A UCL-led study shows bioactive nanoparticles can restore blood-brain barrier function and clear amyloid-β in mice, reversing Alzheimer’s-like brain changes
A new UCL-co-led study reveals that specially designed nanoparticles can reverse Alzheimer’s disease pathology in mice by repairing the blood-brain barrier and promoting the removal of toxic amyloid-β proteins. Unlike traditional approaches that deliver drugs, these “supramolecular” nanoparticles act as therapeutic agents themselves. In treated mice, scientists observed dramatic reductions in amyloid burden and even restoration of normal behaviour over time. This discovery opens a promising pathway toward therapies that target brain vasculature to combat dementia.
The findings are detailed in Signal Transduction and Targeted Therapy.
Repairing the brain’s vascular system to clear harmful proteins
Unlike traditional nanomedicine, which uses nanoparticles to deliver drugs, this approach employs bioactive nanoparticles that act as treatments themselves. Rather than targeting neurons, the therapy focuses on repairing the blood-brain barrier—the brain’s protective gateway. Restoring this crucial interface allowed researchers to reverse Alzheimer’s-related damage in animal models, offering a potential new route to treating dementia.
The brain obtains energy from a vast blood supply, supported by a unique and dense vascular system, where a single capillary nourishes each neuron. The brain contains around one billion capillaries, highlighting the vital role of brain vasculature health, especially in diseases like dementia and Alzheimer’s.
The blood-brain barrier is a cellular and physiological barrier that separates the brain from the blood flow, protecting it from external dangers such as pathogens or toxins.
The supramolecular nanoparticles developed in this study act like a switch that resets the system. It mimics the ligands of LRP1, effectively binding to amyloid-β, crossing the blood-brain barrier, and initiating the process of removing harmful proteins from the brain. This helps restore the vasculature’s natural role as a waste-clearing pathway and bring it back to proper function.
Introducing nanoparticles to treat Alzheimer’s disease
The nanoparticles act as supramolecular drugs and are designed with a bottom-up molecular engineering approach, allowing precise size control with a defined number of surface ligands.

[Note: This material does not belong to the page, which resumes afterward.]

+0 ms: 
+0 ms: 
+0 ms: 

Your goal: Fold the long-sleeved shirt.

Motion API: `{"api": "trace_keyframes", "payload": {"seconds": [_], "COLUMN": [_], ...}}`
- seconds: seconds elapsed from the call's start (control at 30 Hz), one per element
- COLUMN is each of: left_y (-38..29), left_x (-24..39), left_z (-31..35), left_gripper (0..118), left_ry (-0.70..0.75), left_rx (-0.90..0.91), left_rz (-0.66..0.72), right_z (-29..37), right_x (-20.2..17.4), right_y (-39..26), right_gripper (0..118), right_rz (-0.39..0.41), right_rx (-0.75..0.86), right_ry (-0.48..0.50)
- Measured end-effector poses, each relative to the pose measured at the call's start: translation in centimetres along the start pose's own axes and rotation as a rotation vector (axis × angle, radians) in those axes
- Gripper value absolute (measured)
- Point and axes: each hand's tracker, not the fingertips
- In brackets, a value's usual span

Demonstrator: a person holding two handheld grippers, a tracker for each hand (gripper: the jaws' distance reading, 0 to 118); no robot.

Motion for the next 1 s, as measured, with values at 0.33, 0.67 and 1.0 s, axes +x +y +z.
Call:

The platform is then able to interact with multiple cellular receptors in a particular way, thereby opening up a unique and novel way to regulate receptor function.
This precision enables the adequate clearance of amyloid-β from the brain and restores balance to the vascular system that maintains healthy brain function.
Professor Lorena Ruiz Perez, based at IBEC and the University of Barcelona (UB), said: “Our study demonstrated remarkable efficacy in achieving rapid Aβ clearance, restoring healthy function in the blood-brain barrier and leading to a striking reversal of Alzheimer’s pathology.”
Removing waste proteins from the brain and restoring health
The researchers found that targeting a specific mechanism allowed undesirable “waste proteins” produced in the brain to pass through this barrier and be eliminated in the blood flow. In Alzheimer’s disease, the main “waste” protein is amyloid beta.
Researchers used genetically programmed mice that developed a significant cognitive decline mimicking Alzheimer’s pathology. They administered only three doses of the supramolecular drugs, and the mice were regularly monitored.
Dr Junyang Chen, first co-author of the study based at the West China Hospital of Sichuan University, who was a PhD student at UCL Chemistry during the work, said: “Only one hour after the injection, we observed a reduction of 50–60% in Aβ amount inside the brain.”
The researchers found that one 12-month-old mouse (equivalent to a 60-year-old human), who was treated with the nanoparticles, had recovered to a healthy mouse six months later.
Study leader Professor Giuseppe Battaglia, formerly a professor at UCL Chemistry and now a UCL visiting professor, based at the Catalan Institution for Research and Advanced Studies (ICREA) and the Institute for Bioengineering of Catalonia (IBEC), said: “The long-term effect comes from restoring the brain’s vasculature. We believe it works like a cascade: when toxic species, such as amyloid-beta (Aβ), accumulate, the disease progresses. However, once the vasculature can function again, it begins to clear Aβ and other harmful molecules, allowing the entire system to regain its balance.
“What’s remarkable is that our nanoparticles act as a drug and seem to activate a feedback mechanism that brings this clearance pathway back to normal levels.”